The study, published in the journal PLoS ONE, found that people who eat fewer sugary foods and beverages may have less health problems than those who consume too many.
The authors suggest that people with higher BMIs, high blood pressure and diabetes who have more energy and a reduced appetite could benefit from a low-calorie diet that has fewer calories than traditional sugary beverages.
“People who are overweight or obese are not only likely to consume more calories than people with normal weight, but also to have a lower HDL (high density lipoprotein) and lower blood pressure,” said lead author Ravi M. Chaudhary, a professor of nutrition at the University of Massachusetts Medical School.

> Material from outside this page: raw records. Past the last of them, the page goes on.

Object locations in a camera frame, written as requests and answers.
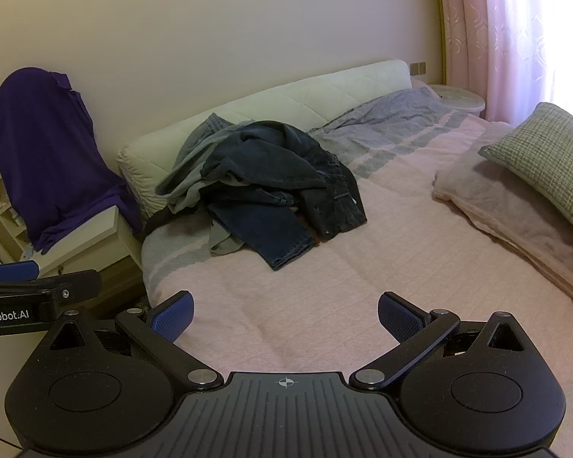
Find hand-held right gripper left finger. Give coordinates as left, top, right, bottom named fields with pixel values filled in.
left=45, top=290, right=224, bottom=389

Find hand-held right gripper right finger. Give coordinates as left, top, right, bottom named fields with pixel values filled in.
left=351, top=290, right=528, bottom=389

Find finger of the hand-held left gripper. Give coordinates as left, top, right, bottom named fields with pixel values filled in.
left=0, top=260, right=40, bottom=283
left=0, top=269, right=102, bottom=302

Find dark jeans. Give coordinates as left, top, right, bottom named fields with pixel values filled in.
left=205, top=121, right=367, bottom=242

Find white bedside shelf unit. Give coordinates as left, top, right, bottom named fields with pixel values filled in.
left=0, top=153, right=146, bottom=278

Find bed with pink blanket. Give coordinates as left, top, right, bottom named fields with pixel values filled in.
left=141, top=87, right=573, bottom=374

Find purple shirt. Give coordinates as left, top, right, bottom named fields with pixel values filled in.
left=0, top=69, right=142, bottom=253

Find blue jeans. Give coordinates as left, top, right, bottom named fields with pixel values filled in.
left=207, top=186, right=318, bottom=270

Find grey garment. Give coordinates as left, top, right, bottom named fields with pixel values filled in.
left=155, top=113, right=250, bottom=255

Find folded pink blanket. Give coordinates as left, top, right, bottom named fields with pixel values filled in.
left=432, top=121, right=573, bottom=303

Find green checked pillow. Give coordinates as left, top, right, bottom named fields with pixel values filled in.
left=477, top=102, right=573, bottom=244

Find white round side table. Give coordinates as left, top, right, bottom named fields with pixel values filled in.
left=425, top=83, right=487, bottom=118

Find cream quilted headboard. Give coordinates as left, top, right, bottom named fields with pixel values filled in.
left=117, top=60, right=414, bottom=220

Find pink curtain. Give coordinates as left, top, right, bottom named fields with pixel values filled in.
left=434, top=0, right=573, bottom=129

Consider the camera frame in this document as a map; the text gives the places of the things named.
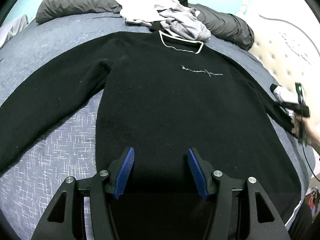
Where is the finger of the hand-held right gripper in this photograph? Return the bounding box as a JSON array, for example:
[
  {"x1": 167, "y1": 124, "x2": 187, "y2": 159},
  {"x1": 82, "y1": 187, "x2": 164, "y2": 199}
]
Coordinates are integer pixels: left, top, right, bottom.
[{"x1": 274, "y1": 100, "x2": 298, "y2": 110}]

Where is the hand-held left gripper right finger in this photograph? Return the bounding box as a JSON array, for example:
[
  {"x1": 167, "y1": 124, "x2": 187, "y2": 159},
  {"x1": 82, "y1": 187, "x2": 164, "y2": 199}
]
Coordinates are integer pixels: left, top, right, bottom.
[{"x1": 187, "y1": 148, "x2": 290, "y2": 240}]

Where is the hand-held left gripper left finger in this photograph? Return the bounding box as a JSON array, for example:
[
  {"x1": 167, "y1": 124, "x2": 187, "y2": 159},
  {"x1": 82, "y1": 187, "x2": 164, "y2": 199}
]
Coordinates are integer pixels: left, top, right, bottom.
[{"x1": 31, "y1": 147, "x2": 135, "y2": 240}]

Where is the black sweater with white trim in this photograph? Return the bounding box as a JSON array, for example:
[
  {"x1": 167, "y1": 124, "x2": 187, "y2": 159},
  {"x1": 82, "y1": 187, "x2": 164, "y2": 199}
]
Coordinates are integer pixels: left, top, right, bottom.
[{"x1": 0, "y1": 30, "x2": 304, "y2": 240}]

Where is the person's right forearm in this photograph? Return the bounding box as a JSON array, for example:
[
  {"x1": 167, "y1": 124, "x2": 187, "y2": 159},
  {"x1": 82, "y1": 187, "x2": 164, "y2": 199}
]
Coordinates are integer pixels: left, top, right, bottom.
[{"x1": 307, "y1": 122, "x2": 320, "y2": 157}]

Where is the person's right hand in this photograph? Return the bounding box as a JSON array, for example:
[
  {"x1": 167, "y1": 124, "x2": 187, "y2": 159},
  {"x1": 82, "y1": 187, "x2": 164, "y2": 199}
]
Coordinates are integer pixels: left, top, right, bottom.
[{"x1": 291, "y1": 114, "x2": 313, "y2": 146}]

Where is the cream tufted headboard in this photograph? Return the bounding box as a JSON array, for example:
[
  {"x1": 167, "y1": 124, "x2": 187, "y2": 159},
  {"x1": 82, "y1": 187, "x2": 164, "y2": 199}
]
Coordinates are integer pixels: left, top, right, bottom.
[{"x1": 240, "y1": 1, "x2": 320, "y2": 105}]

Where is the bed with blue sheet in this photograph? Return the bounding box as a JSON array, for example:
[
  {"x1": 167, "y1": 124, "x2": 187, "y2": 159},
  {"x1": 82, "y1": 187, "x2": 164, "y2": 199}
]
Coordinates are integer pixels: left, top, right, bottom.
[{"x1": 0, "y1": 11, "x2": 318, "y2": 240}]

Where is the colourful clutter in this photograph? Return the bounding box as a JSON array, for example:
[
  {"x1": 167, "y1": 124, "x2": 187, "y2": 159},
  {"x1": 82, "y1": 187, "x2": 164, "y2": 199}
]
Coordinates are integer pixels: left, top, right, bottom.
[{"x1": 306, "y1": 186, "x2": 320, "y2": 213}]

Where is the grey garment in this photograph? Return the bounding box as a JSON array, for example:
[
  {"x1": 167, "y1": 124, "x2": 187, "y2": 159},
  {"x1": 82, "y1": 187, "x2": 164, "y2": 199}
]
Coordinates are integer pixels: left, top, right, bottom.
[{"x1": 154, "y1": 4, "x2": 212, "y2": 41}]

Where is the black cloth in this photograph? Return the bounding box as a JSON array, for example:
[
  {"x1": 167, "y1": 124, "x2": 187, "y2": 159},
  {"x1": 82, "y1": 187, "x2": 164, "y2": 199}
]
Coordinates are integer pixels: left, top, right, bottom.
[{"x1": 149, "y1": 21, "x2": 173, "y2": 34}]

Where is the small grey cloth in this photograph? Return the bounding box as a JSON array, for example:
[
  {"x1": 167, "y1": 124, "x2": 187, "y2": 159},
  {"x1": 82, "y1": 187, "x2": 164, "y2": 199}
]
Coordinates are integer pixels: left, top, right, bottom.
[{"x1": 125, "y1": 17, "x2": 152, "y2": 28}]

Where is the white shirt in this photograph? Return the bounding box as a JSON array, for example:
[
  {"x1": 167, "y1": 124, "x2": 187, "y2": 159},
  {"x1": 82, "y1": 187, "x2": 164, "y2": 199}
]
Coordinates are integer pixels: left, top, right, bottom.
[{"x1": 112, "y1": 0, "x2": 185, "y2": 27}]

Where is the light purple blanket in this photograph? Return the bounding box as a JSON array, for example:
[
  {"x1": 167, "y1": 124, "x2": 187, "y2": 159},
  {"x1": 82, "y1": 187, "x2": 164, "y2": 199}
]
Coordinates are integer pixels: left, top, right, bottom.
[{"x1": 0, "y1": 14, "x2": 29, "y2": 49}]

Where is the black cable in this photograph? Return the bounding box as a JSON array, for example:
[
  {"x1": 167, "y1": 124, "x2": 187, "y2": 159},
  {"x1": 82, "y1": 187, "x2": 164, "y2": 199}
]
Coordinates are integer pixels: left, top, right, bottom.
[{"x1": 301, "y1": 142, "x2": 320, "y2": 182}]

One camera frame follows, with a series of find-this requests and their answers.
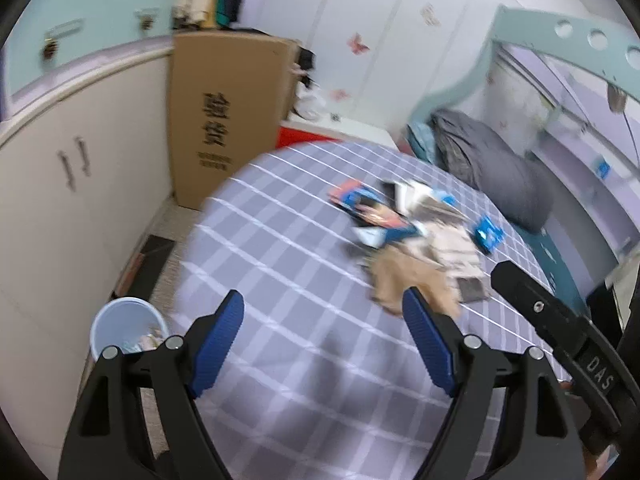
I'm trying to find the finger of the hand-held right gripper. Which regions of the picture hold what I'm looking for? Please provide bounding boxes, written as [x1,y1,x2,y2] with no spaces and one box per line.
[490,261,594,357]

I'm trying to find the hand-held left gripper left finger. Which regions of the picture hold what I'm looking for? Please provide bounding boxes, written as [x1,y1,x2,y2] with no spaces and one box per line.
[57,289,246,480]

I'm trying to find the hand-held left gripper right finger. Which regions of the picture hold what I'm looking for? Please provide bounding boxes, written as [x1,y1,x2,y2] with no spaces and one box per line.
[401,286,586,480]

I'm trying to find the dark grey card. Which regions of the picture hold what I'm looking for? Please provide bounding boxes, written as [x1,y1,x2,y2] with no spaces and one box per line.
[457,277,488,303]

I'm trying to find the brown paper bag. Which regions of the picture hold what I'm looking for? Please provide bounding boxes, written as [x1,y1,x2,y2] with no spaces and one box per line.
[367,247,463,318]

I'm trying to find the heap of wrappers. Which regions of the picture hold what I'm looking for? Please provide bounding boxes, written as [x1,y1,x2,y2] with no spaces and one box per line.
[122,327,168,353]

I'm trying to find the small blue packet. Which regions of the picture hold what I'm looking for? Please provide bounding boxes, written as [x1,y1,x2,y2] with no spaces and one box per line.
[472,215,506,256]

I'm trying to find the grey printed paper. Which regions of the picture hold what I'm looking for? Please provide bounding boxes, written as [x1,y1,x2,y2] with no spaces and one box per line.
[425,220,483,281]

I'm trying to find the light blue plastic bin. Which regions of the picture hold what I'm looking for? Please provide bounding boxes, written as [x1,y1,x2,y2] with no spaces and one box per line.
[90,297,171,363]

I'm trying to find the dark blue printed packet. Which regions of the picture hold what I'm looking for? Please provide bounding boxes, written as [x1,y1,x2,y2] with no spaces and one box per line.
[350,195,426,251]

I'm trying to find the red and blue packet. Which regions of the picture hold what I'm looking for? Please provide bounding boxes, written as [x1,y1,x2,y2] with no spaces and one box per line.
[327,180,381,211]

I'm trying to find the teal printed bed sheet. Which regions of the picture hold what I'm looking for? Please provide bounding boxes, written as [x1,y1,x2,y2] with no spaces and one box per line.
[407,122,591,311]

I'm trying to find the round table, checked cloth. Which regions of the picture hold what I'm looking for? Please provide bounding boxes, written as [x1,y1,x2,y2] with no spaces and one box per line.
[170,140,581,480]

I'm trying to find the grey duvet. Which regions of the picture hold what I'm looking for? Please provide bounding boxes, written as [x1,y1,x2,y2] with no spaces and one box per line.
[430,110,556,233]

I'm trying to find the white low cabinet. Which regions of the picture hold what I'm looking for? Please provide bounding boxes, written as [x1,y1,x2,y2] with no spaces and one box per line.
[0,50,176,461]

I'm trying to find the red and white bench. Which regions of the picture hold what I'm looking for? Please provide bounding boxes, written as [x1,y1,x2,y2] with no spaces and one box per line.
[277,112,401,153]

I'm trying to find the tall cardboard box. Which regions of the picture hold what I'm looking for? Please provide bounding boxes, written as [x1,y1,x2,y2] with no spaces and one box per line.
[167,30,301,211]

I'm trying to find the mint bunk bed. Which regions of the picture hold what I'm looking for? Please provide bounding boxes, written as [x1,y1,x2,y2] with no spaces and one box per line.
[405,5,640,311]

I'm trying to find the white plastic bag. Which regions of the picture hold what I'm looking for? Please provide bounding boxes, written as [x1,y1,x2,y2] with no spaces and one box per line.
[295,87,326,121]

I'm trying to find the white sliding door wardrobe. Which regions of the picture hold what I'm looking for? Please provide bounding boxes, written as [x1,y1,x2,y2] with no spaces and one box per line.
[235,0,551,131]

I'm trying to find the black clothes heap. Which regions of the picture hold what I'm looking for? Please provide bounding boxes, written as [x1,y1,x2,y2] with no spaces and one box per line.
[297,47,318,83]

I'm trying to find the mint drawer stair cabinet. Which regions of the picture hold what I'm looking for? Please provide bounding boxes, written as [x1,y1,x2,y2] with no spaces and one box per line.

In addition, the researchers found that there was an association between the number of sugary drinks consumed and obesity.
People who consume more than three drinks a day are more likely to be obese, compared to those who have no sugary beverage consumption, they found.
The researchers also found that, compared with people who drink four to five cups of sugared beverages a day, those who drink three or more sugary sodas a day have a higher risk of developing type 2 diabetes.
This study provides evidence that individuals who consume fewer sugares may have a decreased risk of type 2 DM (diabetes-related cardiovascular disease) compared to the general population.
However, more research is needed to confirm these findings and identify the mechanisms underlying these associations, Chaudhar said.
A lower-caloric diet, as well as lower alcohol consumption, is associated with a reduced risk of diabetes and cardiovascular disease, Choudhary said.
“The more research we do, the more we can find that the effects are related to a diet, not just the sugary drink,” he said.
According to the American Heart Association, obesity and diabetes are the leading causes of death and disability in the United States.
According to the Centers for Disease Control and Prevention, the U.S. population has more than one-third of the world’s obese people and nearly two-thirds of the obese adults.
Dr. Steven F. Freedman, an associate professor of medicine at the Harvard Medical School and lead author of the study, said the findings add to a growing body of research linking dietary patterns to obesity and related conditions.
“We need to look at the relationship between sugary and calorie intake and what is happening in the body when we eat, not how much we eat,” Freedman said.
“We need a much more holistic view of what we should eat and how much is good for our health.”
Dr. Michael Eades, a physician and director of nutrition research for the American Dietetic Association, said a healthier diet is not simply a matter of eating less sugar.
“There’s a lot of evidence that the sugar in foods contributes to obesity,” he explained.
“If you’re consuming a lot more fruits and vegetables, fruits and nuts, vegetables and whole grains, then you’re going to be able to balance your calorie intake more effectively.”
For more news on diabetes, see the Diabetes section of our news center.